A common mistake in writing benchmarks is to mask signal with noise. For example, if we write the benchmarks such as to convert the stream to a list then the time consumed by list creation itself will mask the stream processing time. The total time would be:
total = n * list cons overhead + n * stream processing overhead
If the list cons overhead is too high it will just mask the stream processing time which is what we are really interested in. We need to ensure that any such noise factor is either small enough to neglect or we measure and deduct it from the results.
Ideally in case of micro benchmarks, with each benchmark we need to explain what exactly is being measured or what is the benchmarking code doing. For example, in the previous example we can mention that the benchmark measures the list creation time plus the stream operation time; the list creation time dominates.
Each benchmark should have a description of what it is measuring.

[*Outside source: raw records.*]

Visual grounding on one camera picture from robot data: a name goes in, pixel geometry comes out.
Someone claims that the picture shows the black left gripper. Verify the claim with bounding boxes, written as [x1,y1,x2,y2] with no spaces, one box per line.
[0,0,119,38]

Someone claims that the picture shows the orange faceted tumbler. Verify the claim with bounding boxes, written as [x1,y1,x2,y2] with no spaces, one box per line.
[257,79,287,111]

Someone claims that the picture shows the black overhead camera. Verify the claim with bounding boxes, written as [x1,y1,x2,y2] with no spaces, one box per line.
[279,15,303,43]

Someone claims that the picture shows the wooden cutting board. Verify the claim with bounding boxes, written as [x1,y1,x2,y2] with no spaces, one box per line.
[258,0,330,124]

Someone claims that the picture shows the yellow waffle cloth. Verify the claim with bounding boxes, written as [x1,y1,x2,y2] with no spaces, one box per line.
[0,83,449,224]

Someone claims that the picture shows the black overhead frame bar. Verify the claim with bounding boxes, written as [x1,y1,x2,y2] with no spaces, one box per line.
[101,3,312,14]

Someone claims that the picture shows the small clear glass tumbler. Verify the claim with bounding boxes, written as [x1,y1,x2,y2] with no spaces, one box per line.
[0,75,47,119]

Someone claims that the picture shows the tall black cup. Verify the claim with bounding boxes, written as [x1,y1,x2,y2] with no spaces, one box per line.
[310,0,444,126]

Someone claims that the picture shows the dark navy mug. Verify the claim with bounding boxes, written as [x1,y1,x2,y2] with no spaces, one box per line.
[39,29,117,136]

To avoid the domination of list creation time we should choose a stream exit operation that takes the minimum amount of time. For example, we could use a sum fold on the output of the stream instead of converting it into a list. We assume that the fold time would be much lower. However, this means that we are measuring the fold time + the stream operation time. If the fold time for a particular library is high then we are really measuring the fold performance for that rather than measuring the performance of that particular operation.
The ideal would be to break down the components involved in a benchmark and show each component separately. However, in the real world it is a combination of operations that we are going to use. That's why micro benchmarks are only useful to optimize individual operations the overall performance may be dominated by the most frequent operations and the weakest link in the whole chain.
Memory once requested from the OS is never released back to the OS by
GHC
(this has changed since GHC 9.2). This may lead to false maxrss
reporting when there are multiple benchmarks in the same benchmark
recipe file. We run each benchmark in an isolated process to avoid
that. The bench.sh
script takes care of this, running the benchmark
executable directly may not give correct results if all benchmarks are
run together.
Running benchmarks in isolation also ensures avoiding any other kind of interference (e.g. unwanted sharing) among benchmarks. Though this may not be able to avoid any compile time interference, e.g. sharing of data across benchmarks may lead GHC to generate suboptimal code.
We have tried to optimize (INLINE
etc.) each library's code as much as we
could, library authors are encouraged to take a look at if their library is
being used in a fully optimized manner and report if there are any issues.